» **Exercise brief**:
Once the line with "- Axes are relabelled" is found in the data, output it and each following line exactly, up to and including the line with "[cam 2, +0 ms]", and nothing before or after.

---

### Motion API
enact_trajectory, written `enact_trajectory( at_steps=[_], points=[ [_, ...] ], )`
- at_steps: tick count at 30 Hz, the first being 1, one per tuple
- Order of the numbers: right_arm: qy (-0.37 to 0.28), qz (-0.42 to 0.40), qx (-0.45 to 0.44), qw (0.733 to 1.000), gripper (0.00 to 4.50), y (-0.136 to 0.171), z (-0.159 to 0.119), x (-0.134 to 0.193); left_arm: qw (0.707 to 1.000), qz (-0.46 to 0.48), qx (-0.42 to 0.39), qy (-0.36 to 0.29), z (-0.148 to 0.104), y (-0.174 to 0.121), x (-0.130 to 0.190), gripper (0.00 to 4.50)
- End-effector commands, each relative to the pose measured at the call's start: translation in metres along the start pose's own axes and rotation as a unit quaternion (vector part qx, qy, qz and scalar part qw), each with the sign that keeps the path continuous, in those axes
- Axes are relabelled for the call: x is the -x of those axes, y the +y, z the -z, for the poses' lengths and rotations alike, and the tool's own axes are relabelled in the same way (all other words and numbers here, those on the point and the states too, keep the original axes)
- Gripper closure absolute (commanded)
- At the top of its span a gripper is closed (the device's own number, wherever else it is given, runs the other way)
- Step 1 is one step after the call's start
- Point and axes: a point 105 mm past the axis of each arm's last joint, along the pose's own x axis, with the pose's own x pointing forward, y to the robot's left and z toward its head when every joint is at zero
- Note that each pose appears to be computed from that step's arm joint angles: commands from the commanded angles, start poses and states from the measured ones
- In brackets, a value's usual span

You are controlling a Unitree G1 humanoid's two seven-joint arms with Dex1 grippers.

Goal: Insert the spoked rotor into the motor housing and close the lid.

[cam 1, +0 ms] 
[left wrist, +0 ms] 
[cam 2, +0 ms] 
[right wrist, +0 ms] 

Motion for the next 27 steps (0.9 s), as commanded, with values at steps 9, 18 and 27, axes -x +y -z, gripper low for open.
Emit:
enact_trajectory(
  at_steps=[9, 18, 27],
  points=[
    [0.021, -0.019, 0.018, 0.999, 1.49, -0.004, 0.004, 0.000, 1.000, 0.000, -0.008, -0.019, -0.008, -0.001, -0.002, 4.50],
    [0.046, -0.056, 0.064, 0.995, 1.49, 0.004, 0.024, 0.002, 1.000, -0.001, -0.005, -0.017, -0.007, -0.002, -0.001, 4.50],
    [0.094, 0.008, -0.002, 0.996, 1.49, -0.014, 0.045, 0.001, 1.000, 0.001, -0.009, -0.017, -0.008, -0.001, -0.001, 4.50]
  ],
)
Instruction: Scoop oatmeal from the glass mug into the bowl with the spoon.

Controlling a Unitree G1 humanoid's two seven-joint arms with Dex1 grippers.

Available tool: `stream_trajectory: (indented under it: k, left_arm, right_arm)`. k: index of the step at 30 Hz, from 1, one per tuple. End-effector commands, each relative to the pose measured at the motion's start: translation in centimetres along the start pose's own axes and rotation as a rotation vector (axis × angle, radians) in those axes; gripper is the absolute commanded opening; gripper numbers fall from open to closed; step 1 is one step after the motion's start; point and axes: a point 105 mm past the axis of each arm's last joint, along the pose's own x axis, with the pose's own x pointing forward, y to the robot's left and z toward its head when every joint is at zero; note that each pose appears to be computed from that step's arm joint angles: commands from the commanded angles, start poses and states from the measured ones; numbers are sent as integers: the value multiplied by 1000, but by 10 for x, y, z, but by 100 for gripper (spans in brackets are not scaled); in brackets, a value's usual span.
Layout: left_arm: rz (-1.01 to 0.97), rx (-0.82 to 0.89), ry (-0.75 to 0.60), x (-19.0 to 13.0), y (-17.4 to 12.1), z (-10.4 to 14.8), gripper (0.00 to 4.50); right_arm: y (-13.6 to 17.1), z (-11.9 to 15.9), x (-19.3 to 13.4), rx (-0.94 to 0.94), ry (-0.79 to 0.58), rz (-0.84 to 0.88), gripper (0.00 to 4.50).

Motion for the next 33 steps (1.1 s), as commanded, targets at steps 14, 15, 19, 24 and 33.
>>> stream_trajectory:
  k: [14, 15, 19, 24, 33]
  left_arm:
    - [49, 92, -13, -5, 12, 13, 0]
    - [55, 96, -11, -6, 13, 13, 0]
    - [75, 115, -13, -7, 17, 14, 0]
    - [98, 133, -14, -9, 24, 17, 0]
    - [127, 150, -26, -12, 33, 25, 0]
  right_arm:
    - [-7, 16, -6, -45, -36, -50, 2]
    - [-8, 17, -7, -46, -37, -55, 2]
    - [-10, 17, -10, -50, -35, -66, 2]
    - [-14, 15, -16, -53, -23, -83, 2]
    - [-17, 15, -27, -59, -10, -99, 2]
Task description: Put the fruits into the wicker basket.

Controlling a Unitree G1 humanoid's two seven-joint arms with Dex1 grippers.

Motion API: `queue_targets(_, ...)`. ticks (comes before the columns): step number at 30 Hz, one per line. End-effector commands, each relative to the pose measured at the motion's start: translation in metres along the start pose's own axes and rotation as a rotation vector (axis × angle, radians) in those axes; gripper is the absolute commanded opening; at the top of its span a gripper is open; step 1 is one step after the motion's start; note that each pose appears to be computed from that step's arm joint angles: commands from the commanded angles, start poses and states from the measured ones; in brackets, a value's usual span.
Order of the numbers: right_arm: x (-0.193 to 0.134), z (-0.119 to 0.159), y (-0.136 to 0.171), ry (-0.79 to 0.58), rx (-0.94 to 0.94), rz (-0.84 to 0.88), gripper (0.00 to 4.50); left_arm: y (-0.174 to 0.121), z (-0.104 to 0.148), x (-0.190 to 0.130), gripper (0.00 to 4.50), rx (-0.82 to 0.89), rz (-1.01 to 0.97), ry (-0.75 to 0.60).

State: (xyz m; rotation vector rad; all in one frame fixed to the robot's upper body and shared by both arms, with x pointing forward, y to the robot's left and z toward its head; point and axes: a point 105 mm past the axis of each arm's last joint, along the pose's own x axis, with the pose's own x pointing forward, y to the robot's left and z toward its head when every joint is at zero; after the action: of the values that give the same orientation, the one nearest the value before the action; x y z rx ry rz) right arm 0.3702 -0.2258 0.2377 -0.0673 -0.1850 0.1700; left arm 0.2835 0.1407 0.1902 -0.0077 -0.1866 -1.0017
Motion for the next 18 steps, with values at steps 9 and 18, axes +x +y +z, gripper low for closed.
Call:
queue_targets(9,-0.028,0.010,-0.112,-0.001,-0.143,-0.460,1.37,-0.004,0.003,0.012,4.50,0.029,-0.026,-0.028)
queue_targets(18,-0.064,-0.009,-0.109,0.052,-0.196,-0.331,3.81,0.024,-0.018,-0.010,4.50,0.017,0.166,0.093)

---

» **Exercise answer**:
- Axes are relabelled for the call: x is the -x of those axes, y the +y, z the -z, for the poses' lengths and rotations alike, and the tool's own axes are relabelled in the same way (all other words and numbers here, those on the point and the states too, keep the original axes)
- Gripper closure absolute (commanded)
- At the top of its span a gripper is closed (the device's own number, wherever else it is given, runs the other way)
- Step 1 is one step after the call's start
- Point and axes: a point 105 mm past the axis of each arm's last joint, along the pose's own x axis, with the pose's own x pointing forward, y to the robot's left and z toward its head when every joint is at zero
- Note that each pose appears to be computed from that step's arm joint angles: commands from the commanded angles, start poses and states from the measured ones
- In brackets, a value's usual span

You are controlling a Unitree G1 humanoid's two seven-joint arms with Dex1 grippers.

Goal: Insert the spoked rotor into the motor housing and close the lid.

[cam 1, +0 ms] 
[left wrist, +0 ms] 
[cam 2, +0 ms] 

The answer given above is complete.